## EXERCISE
Using "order" as the search string, find the matching lines below and copy them.
......
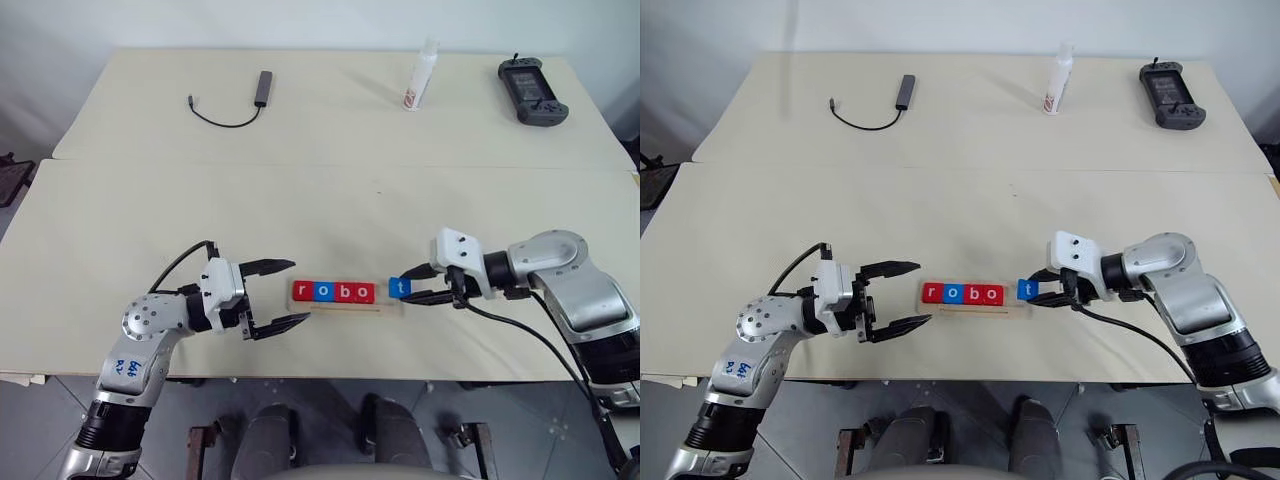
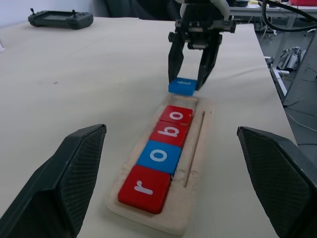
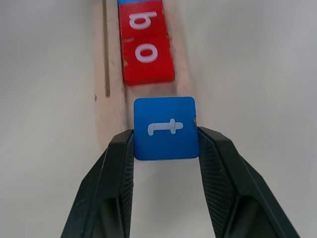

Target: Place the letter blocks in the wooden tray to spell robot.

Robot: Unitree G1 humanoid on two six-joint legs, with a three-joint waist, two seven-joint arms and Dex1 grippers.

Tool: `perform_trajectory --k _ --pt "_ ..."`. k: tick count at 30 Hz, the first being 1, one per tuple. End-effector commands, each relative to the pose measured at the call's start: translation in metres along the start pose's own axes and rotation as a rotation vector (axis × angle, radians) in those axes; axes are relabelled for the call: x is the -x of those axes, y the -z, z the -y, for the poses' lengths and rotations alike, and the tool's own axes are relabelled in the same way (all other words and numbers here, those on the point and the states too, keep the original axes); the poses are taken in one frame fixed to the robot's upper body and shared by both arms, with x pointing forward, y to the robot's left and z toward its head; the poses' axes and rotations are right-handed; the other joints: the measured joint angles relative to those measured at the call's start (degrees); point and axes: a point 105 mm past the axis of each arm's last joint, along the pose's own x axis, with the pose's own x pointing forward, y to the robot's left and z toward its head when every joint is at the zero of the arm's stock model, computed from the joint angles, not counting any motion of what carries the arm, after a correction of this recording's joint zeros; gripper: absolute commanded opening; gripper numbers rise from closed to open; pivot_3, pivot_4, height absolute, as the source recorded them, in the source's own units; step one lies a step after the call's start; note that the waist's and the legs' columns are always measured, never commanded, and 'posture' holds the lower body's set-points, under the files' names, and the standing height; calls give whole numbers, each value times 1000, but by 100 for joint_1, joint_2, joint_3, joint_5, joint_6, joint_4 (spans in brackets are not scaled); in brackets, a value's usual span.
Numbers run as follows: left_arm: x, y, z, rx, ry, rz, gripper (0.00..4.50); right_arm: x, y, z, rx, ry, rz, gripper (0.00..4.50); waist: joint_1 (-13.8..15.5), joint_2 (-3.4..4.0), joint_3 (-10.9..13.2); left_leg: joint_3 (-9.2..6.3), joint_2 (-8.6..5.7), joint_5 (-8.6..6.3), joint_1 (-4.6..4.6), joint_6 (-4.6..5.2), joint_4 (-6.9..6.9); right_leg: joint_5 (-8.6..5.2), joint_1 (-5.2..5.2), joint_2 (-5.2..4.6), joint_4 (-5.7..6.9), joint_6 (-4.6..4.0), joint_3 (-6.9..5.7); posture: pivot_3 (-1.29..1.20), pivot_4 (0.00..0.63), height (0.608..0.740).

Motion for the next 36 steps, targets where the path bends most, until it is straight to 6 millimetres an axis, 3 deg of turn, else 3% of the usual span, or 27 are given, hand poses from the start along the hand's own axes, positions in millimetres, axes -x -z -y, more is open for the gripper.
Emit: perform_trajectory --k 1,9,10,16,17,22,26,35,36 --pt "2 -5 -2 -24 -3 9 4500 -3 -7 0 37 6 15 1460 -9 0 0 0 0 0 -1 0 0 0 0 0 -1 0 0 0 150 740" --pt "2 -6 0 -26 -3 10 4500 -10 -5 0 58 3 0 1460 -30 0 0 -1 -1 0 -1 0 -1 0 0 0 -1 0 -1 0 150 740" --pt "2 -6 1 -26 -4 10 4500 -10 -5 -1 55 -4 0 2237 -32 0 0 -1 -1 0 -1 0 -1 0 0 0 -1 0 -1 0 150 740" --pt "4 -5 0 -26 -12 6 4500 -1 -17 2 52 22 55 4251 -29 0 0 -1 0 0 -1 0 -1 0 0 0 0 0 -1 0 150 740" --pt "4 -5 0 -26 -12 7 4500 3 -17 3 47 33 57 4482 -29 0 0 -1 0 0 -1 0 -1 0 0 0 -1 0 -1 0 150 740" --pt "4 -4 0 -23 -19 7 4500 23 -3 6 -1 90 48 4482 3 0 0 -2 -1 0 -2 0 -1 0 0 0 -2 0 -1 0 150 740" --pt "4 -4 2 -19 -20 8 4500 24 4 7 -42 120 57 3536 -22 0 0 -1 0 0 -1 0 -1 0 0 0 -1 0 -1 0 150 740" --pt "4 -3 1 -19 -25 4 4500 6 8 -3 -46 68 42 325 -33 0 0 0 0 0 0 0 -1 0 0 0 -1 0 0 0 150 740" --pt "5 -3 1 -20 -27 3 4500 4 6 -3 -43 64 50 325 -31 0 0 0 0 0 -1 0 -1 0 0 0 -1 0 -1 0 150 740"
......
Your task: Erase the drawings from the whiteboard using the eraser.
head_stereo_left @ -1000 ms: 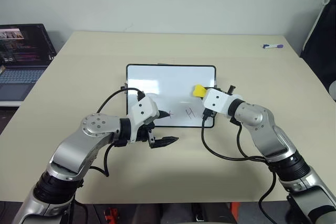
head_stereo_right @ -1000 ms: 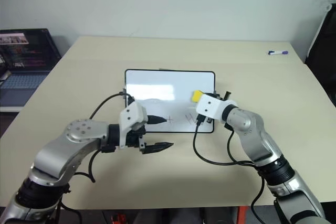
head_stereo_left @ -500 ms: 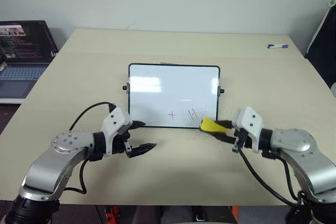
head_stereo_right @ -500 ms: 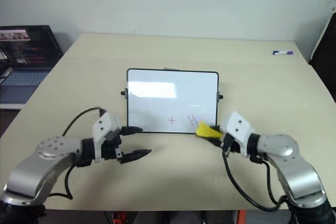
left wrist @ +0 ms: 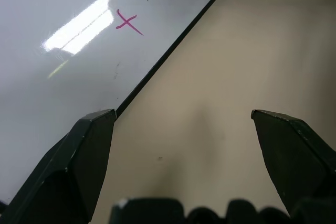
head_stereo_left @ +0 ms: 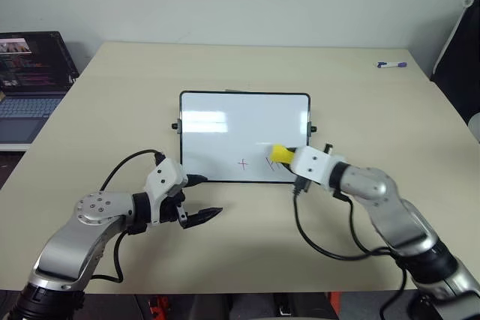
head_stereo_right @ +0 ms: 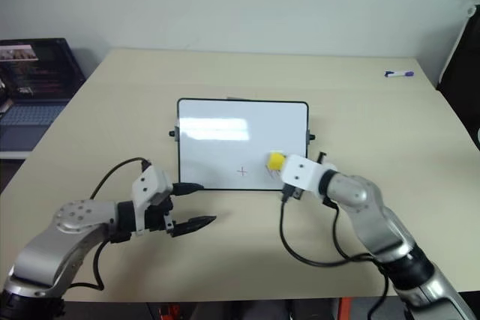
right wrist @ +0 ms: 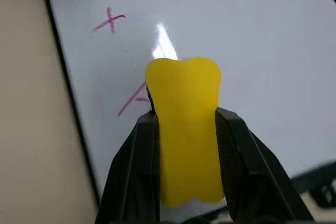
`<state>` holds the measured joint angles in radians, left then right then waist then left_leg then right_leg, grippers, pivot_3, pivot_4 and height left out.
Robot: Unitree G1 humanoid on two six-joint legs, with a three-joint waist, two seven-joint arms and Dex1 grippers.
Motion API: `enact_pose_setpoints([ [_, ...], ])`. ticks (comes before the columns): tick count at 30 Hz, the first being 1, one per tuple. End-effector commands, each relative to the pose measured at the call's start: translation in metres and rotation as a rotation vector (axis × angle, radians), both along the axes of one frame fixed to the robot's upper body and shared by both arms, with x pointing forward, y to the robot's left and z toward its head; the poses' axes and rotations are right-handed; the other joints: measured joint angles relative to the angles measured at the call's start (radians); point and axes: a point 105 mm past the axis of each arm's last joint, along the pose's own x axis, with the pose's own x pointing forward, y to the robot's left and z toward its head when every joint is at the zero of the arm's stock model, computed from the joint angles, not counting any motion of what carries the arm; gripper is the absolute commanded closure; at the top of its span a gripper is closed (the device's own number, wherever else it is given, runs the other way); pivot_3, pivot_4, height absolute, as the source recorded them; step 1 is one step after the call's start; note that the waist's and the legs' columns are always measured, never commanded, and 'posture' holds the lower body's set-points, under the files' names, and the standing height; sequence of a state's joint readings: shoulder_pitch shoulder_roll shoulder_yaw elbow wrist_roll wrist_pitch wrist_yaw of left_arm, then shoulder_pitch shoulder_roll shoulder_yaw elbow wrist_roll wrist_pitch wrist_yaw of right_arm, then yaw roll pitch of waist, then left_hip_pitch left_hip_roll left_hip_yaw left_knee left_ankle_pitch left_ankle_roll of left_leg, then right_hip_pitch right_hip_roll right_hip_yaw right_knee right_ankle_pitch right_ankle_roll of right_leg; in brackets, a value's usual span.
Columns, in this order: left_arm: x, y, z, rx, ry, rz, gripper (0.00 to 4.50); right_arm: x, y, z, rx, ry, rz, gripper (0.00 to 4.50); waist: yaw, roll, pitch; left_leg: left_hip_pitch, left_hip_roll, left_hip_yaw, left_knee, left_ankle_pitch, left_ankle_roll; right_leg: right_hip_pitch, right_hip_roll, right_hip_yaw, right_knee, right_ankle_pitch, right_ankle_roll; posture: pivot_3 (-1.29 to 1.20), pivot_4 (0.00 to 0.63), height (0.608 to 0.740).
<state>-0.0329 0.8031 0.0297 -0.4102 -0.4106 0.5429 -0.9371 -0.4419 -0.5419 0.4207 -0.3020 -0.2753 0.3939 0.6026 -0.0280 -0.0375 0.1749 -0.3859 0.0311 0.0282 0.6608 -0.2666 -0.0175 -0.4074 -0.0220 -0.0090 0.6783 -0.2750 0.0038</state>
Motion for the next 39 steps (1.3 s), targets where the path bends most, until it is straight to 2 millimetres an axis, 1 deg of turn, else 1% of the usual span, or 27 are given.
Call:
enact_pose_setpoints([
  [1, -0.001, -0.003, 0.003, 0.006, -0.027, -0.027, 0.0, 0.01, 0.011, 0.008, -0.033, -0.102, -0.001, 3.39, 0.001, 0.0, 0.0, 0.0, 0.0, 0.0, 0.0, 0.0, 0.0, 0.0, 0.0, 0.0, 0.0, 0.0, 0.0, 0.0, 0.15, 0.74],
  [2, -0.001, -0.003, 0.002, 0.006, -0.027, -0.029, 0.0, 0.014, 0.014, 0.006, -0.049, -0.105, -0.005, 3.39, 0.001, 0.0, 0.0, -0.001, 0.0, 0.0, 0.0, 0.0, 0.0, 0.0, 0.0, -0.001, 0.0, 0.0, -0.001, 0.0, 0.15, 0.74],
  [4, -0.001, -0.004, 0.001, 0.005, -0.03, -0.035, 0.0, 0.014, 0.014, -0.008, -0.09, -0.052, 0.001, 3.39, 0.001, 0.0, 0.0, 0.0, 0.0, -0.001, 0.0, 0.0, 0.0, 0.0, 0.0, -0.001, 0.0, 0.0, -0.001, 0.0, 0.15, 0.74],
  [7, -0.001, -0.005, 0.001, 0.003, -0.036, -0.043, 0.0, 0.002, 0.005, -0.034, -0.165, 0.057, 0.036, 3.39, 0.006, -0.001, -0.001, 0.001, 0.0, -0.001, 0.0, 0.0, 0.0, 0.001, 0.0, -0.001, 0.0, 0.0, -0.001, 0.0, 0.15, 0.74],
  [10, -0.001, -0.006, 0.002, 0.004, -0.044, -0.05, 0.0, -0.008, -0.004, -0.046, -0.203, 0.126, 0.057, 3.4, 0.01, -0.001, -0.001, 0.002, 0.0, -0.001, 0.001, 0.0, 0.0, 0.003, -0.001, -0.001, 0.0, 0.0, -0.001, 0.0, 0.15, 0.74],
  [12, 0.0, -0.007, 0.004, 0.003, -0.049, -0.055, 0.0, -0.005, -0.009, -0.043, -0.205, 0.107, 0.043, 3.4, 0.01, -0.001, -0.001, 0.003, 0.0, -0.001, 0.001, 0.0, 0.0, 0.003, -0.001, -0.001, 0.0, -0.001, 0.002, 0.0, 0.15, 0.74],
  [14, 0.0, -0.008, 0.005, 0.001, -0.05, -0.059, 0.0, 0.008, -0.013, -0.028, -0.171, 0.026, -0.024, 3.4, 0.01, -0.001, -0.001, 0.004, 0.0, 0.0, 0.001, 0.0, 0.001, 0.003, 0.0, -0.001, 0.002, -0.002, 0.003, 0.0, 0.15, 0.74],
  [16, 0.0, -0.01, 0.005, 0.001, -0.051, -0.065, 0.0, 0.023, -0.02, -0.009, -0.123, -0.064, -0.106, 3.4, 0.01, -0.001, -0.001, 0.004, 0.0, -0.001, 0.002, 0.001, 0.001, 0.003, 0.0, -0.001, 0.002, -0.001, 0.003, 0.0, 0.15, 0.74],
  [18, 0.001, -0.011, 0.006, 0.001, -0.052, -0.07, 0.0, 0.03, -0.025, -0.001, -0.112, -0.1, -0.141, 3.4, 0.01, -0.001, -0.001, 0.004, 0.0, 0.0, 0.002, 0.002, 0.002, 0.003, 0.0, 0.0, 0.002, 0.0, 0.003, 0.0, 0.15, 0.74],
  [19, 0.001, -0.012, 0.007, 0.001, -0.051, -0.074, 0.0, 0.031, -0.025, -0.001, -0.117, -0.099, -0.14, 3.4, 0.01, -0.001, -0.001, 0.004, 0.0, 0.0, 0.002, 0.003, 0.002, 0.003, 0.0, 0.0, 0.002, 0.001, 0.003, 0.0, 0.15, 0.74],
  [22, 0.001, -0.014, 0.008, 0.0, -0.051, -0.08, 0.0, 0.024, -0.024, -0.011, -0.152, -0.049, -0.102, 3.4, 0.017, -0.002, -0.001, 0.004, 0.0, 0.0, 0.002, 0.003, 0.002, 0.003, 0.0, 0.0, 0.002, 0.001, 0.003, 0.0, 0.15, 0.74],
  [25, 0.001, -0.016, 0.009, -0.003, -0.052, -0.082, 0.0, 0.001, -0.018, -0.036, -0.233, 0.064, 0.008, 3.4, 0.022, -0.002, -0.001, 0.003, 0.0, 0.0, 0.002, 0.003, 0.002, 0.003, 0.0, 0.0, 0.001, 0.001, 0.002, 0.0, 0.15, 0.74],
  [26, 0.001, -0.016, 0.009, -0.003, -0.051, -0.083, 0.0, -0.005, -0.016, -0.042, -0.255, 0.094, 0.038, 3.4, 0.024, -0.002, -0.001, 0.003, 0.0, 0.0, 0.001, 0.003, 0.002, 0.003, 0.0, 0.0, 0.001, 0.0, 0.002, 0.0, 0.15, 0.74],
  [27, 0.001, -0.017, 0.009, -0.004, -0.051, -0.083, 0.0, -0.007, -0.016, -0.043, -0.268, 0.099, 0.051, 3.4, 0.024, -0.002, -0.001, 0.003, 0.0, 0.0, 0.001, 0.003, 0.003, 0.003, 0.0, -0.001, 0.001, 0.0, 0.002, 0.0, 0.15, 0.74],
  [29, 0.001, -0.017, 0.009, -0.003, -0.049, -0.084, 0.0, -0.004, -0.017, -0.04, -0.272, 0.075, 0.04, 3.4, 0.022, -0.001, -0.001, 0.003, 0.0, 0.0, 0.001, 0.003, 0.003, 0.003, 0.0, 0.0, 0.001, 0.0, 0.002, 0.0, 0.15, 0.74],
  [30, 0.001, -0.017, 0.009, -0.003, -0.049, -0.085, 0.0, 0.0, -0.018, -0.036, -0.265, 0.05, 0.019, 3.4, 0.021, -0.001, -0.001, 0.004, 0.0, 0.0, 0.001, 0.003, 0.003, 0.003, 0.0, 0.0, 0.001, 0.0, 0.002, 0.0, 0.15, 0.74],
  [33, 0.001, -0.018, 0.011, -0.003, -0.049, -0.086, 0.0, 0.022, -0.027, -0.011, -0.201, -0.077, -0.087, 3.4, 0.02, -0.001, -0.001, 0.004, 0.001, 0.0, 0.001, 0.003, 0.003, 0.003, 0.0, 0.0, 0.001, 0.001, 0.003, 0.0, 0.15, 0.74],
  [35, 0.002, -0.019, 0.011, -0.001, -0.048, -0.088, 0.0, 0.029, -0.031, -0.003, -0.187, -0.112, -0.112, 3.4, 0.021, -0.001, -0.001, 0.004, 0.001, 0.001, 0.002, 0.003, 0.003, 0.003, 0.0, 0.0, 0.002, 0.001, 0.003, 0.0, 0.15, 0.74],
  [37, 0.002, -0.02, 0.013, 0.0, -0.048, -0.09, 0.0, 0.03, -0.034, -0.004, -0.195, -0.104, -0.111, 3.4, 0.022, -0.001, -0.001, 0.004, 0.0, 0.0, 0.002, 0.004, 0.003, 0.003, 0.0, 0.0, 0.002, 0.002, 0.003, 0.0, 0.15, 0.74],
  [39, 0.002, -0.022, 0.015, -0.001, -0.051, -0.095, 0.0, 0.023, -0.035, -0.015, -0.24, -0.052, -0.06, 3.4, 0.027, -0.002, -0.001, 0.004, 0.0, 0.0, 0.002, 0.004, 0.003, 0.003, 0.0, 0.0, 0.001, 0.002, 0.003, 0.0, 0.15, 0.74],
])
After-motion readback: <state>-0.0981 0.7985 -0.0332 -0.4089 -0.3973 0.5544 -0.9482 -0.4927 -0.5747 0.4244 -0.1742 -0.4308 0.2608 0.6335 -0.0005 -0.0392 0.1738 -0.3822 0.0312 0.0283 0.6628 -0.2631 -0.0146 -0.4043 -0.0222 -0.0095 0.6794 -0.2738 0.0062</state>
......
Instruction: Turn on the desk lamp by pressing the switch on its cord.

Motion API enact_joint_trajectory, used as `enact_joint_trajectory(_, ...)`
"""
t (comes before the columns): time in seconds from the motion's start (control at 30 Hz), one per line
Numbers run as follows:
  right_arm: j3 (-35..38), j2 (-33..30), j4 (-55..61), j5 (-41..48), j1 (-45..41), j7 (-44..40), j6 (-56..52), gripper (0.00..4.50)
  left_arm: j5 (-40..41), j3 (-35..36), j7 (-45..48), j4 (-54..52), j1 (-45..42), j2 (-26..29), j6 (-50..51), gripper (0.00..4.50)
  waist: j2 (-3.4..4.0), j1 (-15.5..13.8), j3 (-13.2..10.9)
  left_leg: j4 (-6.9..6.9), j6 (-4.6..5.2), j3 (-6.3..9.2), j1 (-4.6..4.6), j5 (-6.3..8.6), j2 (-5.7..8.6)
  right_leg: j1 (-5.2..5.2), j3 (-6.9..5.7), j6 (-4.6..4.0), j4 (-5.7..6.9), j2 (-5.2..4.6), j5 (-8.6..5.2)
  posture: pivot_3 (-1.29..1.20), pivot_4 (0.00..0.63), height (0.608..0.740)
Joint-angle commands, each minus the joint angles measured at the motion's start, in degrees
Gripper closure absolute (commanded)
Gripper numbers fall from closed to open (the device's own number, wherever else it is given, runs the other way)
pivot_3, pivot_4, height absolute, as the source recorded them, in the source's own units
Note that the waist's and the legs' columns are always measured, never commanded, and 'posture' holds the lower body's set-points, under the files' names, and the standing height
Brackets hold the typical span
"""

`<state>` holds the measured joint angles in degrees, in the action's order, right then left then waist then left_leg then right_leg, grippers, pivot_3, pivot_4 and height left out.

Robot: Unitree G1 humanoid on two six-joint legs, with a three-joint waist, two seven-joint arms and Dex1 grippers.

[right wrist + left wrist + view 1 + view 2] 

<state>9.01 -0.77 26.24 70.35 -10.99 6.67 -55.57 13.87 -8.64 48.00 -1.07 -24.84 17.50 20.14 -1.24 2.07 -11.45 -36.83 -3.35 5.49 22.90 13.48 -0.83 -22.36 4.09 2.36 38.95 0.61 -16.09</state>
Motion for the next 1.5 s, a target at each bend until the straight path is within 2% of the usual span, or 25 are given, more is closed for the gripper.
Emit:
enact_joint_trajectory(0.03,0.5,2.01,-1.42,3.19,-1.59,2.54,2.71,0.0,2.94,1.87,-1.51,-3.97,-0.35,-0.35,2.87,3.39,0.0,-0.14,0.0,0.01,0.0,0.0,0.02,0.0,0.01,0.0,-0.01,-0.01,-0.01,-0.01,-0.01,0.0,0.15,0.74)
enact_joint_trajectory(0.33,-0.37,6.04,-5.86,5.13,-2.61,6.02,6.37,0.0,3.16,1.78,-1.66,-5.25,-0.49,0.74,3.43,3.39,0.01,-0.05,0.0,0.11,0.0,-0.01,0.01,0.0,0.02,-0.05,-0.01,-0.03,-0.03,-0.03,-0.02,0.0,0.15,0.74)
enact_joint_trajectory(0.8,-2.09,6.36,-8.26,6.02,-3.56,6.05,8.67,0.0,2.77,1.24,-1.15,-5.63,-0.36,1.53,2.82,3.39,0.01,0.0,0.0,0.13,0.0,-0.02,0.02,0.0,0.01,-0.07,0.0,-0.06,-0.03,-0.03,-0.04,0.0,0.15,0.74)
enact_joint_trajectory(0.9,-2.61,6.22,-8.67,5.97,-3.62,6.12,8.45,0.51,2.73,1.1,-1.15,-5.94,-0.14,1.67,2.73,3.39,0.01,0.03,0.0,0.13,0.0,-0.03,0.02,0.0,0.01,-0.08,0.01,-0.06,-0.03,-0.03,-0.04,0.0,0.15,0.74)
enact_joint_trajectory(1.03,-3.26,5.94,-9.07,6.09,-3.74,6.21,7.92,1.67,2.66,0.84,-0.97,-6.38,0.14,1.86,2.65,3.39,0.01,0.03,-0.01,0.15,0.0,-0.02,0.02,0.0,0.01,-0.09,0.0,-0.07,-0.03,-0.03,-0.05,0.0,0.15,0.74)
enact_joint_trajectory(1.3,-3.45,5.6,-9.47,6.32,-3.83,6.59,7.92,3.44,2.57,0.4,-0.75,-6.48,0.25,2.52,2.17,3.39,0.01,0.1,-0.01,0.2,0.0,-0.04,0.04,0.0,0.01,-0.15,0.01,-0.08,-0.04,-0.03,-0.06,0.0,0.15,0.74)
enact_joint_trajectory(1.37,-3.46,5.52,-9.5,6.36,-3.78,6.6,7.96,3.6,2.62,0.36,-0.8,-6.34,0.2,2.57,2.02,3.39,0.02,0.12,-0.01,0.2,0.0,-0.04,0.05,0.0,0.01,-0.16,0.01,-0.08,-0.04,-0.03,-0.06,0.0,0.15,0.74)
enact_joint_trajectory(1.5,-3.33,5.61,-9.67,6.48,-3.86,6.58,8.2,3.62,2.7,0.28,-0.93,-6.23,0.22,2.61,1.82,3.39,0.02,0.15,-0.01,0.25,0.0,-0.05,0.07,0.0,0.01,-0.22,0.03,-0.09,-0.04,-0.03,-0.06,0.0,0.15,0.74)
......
## ANSWER AREA
Columns, in this order: left_arm: x, y, z, rx, ry, rz, gripper (0.00 to 4.50); right_arm: x, y, z, rx, ry, rz, gripper (0.00 to 4.50); waist: yaw, roll, pitch; left_leg: left_hip_pitch, left_hip_roll, left_hip_yaw, left_knee, left_ankle_pitch, left_ankle_roll; right_leg: right_hip_pitch, right_hip_roll, right_hip_yaw, right_knee, right_ankle_pitch, right_ankle_roll; posture: pivot_3 (-1.29 to 1.20), pivot_4 (0.00 to 0.63), height (0.608 to 0.740).
`<state>` holds the measured joint angles in degrees, in the action's order, right then left then waist then left_leg then right_leg, grippers, pivot_3, pivot_4 and height left out.

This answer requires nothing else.